Mr. Durant will have ample opportunity to show his ability to run TPS in the next school year. In the meantime, though, the school board must consider other, including external, candidates for the permanent job. And it will have to do so less haphazardly than it ran the interim search process, which the board appeared to stack in Mr. Durant’s favor.

Mr. Durant brings appealing qualities to his new post. He is among a cadre of talented young administrators whom Mr. Pecko has nurtured; he played a central role in developing the district’s reform plan. A 14-year TPS veteran, he worked his way up from teacher to assistant principal to principal to the central office.

An east-side native and a graduate of Waite High School and the University of Toledo, Mr. Durant commands a considerable degree of community support. He has helped build partnerships between TPS and local institutions — a refreshing departure from the district’s previous insularity — and to promote leadership and academic excellence among African-American students.

But Mr. Durant, now 37, will be running a school district for the first time. The next superintendent will face a large number of tough challenges, and the school board at least needs to consider more-seasoned candidates for the permanent job.

Critics are questioning the accuracy of an outside, politically motivated performance audit that was forced on TPS by right-wing activists; it calls for large cuts in district spending. The Obama Administration is delaying action on TPS’ application to run the local Head Start preschool program.

The federal sequester is depriving the district of financial aid from Washington. State officials are not likely to increase their aid to the district, even as they demand that TPS reverse last year’s downgrade on its state report card.

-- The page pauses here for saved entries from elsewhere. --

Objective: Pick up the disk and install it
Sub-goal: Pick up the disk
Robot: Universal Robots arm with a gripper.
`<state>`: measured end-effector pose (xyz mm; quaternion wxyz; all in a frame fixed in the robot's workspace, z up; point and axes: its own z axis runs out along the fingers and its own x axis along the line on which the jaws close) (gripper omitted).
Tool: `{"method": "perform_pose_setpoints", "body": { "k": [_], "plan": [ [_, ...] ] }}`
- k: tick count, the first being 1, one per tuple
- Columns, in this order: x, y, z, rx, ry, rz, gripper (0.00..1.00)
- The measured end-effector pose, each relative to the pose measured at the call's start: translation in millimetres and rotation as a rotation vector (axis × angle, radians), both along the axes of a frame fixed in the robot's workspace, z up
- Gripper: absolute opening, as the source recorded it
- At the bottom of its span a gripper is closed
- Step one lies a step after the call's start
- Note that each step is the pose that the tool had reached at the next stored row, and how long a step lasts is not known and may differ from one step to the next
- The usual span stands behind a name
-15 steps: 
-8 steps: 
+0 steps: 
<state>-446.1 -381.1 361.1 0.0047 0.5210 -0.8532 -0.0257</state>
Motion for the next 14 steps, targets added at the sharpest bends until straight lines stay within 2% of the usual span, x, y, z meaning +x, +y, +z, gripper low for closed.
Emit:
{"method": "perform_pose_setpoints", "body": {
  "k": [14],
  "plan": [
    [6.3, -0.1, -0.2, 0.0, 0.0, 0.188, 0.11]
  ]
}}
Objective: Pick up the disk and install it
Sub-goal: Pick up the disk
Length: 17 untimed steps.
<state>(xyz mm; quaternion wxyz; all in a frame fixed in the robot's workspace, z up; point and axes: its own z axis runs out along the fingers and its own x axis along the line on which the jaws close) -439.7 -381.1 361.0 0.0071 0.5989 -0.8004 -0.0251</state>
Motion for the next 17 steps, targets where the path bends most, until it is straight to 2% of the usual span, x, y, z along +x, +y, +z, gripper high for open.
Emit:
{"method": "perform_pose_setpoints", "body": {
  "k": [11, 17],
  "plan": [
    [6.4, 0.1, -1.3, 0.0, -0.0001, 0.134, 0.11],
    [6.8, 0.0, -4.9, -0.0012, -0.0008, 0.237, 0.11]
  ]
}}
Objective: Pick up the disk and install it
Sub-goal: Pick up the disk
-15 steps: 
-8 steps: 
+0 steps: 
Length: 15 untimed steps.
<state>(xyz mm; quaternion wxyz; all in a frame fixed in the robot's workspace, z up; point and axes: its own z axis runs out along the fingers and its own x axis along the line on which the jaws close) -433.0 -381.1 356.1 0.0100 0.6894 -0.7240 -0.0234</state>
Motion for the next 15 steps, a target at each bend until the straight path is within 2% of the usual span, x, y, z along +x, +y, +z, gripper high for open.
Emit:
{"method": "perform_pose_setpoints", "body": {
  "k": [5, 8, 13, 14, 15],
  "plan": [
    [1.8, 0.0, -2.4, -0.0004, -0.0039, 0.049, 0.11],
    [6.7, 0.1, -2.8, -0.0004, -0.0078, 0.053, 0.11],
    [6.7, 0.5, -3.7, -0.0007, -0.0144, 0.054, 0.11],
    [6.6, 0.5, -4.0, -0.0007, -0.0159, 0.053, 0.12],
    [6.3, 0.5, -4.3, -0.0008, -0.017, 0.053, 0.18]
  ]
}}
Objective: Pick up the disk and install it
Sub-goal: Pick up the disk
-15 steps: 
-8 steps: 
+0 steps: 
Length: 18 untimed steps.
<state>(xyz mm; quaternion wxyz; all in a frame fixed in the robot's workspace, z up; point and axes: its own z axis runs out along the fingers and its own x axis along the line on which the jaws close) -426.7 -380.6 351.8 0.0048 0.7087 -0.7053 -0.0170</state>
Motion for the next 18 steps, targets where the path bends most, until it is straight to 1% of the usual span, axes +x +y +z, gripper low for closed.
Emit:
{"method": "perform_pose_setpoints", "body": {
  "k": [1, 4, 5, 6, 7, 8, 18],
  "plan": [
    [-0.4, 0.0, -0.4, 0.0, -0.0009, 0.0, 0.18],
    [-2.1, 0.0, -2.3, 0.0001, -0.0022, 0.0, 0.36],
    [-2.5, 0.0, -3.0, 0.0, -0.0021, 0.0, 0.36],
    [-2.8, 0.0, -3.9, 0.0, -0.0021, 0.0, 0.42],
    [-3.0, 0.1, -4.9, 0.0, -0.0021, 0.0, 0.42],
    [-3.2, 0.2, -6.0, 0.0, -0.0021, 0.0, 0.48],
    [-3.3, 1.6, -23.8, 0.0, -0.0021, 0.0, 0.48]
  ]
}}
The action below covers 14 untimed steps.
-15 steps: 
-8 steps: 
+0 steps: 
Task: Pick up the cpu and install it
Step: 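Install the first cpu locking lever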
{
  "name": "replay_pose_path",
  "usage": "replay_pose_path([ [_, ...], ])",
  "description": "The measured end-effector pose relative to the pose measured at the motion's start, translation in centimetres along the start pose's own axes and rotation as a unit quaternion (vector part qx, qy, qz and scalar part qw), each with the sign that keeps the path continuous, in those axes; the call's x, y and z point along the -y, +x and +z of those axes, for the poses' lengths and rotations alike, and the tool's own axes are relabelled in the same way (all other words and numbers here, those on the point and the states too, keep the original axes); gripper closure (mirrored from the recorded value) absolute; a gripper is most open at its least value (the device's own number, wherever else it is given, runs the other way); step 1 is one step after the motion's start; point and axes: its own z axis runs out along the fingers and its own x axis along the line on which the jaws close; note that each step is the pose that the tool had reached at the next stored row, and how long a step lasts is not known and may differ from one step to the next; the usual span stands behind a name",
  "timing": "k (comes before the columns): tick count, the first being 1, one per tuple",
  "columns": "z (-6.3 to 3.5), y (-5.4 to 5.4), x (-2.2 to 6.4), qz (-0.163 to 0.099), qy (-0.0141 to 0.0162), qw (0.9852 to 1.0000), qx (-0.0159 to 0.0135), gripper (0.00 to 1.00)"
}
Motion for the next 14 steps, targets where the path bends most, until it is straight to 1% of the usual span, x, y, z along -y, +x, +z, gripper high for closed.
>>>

The district is about to begin contract negotiations with its employee unions. And it must deal with the continued fallout over its data-scrubbing practices of past years. These issues would test even the most experienced superintendent.

The school board did itself, and Mr. Durant, no favors with the disdain it showed for the state Open Meetings Act by paring its list of candidates for the job in private. By the time board members interviewed the two finalists in public, their minds appeared to be made up.

Such behavior is not likely to endear TPS to skeptical voters — who trounced a proposed district tax increase last year — when they consider a new tax request in November. Although Mr. Durant deserves every opportunity to succeed, the district, like its constituents, must keep its options open.